Any `V` implementing `PinnedVec` can be wrapped by `ImpVec`. While wrapped, `ImpVec` safely allows the immutable push operation relying on the guarantees by the `PinnedVec`.
This relation allows for a clear separation of the building stage. For instance, one may
* create an empty `V: PinnedVec` (initiate)
* wrap it in `ImpVec` (enter building phase)
* build the self referential collection using the immutable push operation (build)
* unwrap the `ImpVec` and get back the built data structure as `V` (leave the building phase)
## C.2. Safety - Non-growing Mutations & Clone
With self referential collections, some other mutating methods can lead to critical problems as well. These are the methods which change positions of already pushed elements or remove elements from the vector:
* `insert`
* `remove`
* `pop`
* `swap`
* `truncate`
These methods can invalidate the references among elements. Therefore, `PinnedVec` defines them as **unsafe**. One exception is the `clear` method which is safe since all elements are removed together with their references at once.
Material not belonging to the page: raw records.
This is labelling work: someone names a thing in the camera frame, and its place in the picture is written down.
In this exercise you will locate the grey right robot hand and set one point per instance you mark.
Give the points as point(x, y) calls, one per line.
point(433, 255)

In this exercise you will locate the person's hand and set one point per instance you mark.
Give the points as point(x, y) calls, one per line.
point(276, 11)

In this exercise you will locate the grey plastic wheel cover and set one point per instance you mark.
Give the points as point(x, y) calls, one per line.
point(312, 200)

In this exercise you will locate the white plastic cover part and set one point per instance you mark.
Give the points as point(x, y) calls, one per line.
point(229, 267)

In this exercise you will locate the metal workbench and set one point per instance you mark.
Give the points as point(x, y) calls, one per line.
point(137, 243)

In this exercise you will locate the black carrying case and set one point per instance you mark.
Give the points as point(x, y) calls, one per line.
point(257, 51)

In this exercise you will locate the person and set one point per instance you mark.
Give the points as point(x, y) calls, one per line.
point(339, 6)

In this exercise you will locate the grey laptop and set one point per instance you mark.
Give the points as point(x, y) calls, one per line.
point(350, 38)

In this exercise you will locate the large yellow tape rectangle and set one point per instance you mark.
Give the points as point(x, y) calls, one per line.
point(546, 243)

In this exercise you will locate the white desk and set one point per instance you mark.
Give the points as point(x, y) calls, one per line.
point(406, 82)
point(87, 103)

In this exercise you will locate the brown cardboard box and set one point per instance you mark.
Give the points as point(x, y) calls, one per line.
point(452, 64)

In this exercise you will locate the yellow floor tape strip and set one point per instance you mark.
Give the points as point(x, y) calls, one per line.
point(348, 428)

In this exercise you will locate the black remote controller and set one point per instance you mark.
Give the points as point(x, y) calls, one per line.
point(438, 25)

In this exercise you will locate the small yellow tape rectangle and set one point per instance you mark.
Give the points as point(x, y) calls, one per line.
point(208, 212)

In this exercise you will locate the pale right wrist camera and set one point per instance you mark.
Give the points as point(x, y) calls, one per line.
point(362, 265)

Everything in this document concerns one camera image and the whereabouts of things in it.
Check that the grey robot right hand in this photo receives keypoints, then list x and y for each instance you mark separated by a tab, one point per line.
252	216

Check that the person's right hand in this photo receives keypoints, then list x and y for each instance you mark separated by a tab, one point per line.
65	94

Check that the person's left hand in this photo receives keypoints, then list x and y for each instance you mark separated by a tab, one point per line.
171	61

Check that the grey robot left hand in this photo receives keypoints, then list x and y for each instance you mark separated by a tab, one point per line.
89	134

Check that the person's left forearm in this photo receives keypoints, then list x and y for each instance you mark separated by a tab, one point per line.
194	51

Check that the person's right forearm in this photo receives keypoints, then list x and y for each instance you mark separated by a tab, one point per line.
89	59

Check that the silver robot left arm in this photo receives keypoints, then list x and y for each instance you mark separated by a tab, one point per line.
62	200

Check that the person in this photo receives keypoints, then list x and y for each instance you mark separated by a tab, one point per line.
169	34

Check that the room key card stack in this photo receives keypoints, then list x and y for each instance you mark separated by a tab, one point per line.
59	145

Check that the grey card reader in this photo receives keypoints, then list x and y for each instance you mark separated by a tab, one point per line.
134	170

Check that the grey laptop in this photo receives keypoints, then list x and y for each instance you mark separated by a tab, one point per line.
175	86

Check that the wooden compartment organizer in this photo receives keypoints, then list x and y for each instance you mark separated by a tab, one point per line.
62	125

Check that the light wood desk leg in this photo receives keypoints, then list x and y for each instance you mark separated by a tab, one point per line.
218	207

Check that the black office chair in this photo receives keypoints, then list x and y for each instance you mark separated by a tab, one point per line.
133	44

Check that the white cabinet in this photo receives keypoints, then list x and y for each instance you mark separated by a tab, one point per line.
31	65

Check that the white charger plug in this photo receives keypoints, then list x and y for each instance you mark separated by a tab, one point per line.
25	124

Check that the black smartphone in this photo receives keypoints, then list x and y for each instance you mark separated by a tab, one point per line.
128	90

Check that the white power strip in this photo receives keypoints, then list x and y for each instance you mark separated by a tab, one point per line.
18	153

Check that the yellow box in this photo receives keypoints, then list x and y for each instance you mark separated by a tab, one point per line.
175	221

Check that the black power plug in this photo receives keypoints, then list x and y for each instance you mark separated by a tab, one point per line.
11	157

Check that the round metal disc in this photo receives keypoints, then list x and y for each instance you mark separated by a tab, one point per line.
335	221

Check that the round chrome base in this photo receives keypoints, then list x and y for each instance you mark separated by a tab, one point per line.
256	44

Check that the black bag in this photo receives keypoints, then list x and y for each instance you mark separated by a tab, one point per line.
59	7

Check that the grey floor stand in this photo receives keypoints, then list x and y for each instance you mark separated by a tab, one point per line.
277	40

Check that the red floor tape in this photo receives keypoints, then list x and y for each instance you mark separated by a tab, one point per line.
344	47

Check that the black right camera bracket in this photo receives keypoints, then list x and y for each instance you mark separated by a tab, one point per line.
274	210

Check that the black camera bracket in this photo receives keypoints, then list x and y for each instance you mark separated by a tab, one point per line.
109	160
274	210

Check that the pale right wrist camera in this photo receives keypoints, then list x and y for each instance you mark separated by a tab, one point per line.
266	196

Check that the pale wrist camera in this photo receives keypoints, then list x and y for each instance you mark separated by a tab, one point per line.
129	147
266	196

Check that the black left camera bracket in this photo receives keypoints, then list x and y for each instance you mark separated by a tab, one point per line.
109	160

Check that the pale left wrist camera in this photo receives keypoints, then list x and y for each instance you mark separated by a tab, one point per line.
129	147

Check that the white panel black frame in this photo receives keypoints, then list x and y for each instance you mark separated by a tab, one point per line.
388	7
Finally, `clone` method as well is **unsafe**, since the elements of the clone would be referencing the elements of the original vector.
These are due to the fact that, naive implementations would cause false references. This does not mean that it is not possible to provide a safe implementation. Instead, it means that each data structure would need a different implementation (insert of a tree and linked-list cannot be implemented in the same way).
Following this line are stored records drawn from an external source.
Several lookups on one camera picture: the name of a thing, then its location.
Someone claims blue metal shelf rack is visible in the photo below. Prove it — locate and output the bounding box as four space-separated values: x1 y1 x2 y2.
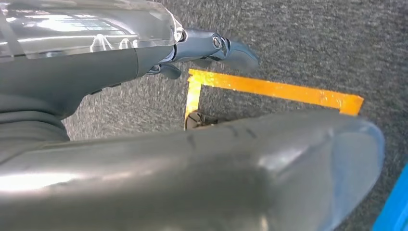
372 164 408 231

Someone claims small round metal foot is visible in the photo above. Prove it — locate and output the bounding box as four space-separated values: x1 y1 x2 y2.
186 111 219 130

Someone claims yellow floor tape square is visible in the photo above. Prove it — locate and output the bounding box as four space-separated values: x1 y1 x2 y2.
184 68 365 130

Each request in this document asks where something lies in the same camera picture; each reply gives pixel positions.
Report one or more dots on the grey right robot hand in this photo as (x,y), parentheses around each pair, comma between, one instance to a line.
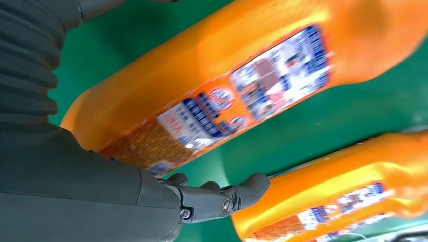
(67,193)

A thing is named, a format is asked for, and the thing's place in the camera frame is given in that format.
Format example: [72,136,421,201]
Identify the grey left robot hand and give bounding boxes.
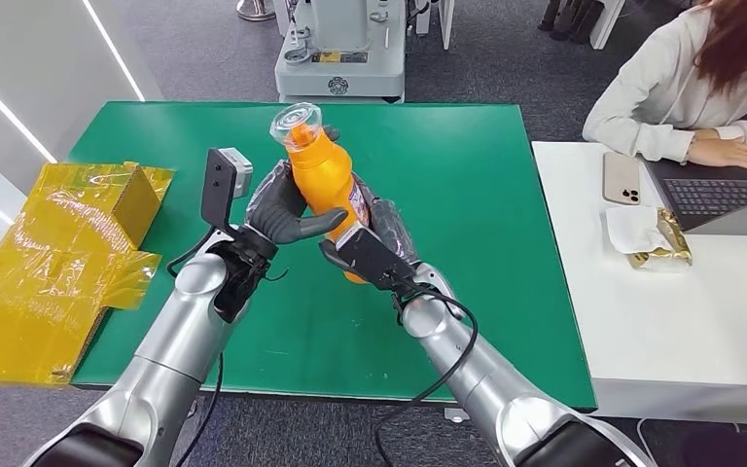
[245,126,349,246]

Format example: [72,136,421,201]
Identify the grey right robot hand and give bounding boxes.
[318,173,421,267]

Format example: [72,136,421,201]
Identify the orange plastic bottle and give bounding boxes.
[268,101,372,285]

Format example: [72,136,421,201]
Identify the chrome stand base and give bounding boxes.
[237,0,278,23]

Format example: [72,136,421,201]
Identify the white furniture panel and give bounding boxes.
[414,0,456,53]

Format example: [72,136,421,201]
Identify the beige smartphone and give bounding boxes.
[602,151,642,207]

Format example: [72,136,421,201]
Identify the yellow taped cardboard box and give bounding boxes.
[0,162,177,388]

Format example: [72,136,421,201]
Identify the white paper napkin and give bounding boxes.
[605,205,671,257]

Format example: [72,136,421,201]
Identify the dark legs and shoes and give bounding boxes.
[537,0,605,47]

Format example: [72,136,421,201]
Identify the gold foil wrapper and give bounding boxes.
[627,207,694,271]

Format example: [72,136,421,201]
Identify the white desk leg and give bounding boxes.
[588,0,627,52]

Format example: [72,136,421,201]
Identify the person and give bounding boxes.
[583,0,747,172]

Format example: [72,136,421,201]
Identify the dark grey laptop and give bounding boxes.
[644,152,747,237]

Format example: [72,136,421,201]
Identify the person's hand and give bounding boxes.
[688,135,747,171]

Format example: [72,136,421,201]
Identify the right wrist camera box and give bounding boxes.
[336,225,416,295]

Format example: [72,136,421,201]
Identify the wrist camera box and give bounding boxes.
[200,147,254,234]
[336,225,416,295]

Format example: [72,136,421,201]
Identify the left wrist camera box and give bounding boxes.
[200,147,254,234]

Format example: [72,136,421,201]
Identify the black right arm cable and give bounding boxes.
[373,286,480,467]

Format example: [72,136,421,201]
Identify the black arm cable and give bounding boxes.
[373,286,480,467]
[165,227,226,467]

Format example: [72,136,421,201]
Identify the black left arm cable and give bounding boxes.
[165,227,226,467]

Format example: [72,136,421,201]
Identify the white floor cable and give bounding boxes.
[636,418,661,467]
Implementors can provide careful safe implementations, such as `orx_linked_list::LinkedList` safely implement `Clone`, although it uses any `PinnedVec` as the underlying storage.
Further, there are a few cases other than self referencing collections, where a `PinnedVec` is useful. And there is no reason to treat these methods as unsafe if the elements are not referencing each other. For this purpose, `NotSelfRefVecItem` marker trait is defined. This trait works as follows:
* if `V` implements `PinnedVec<T>`, and
* if `T` implements the marker trait `NotSelfRefVecItem`,
* => then, `V` also implements `PinnedVecSimple<T>` which provides the safe versions of the abovementioned methods.
`NotSelfRefVecItem` trait is implemented for most primitives; however, one needs to implement for new types to explicitly state that the type is <ins>not</ins> self-referential.
## License
This library is licensed under MIT license. See LICENSE for details.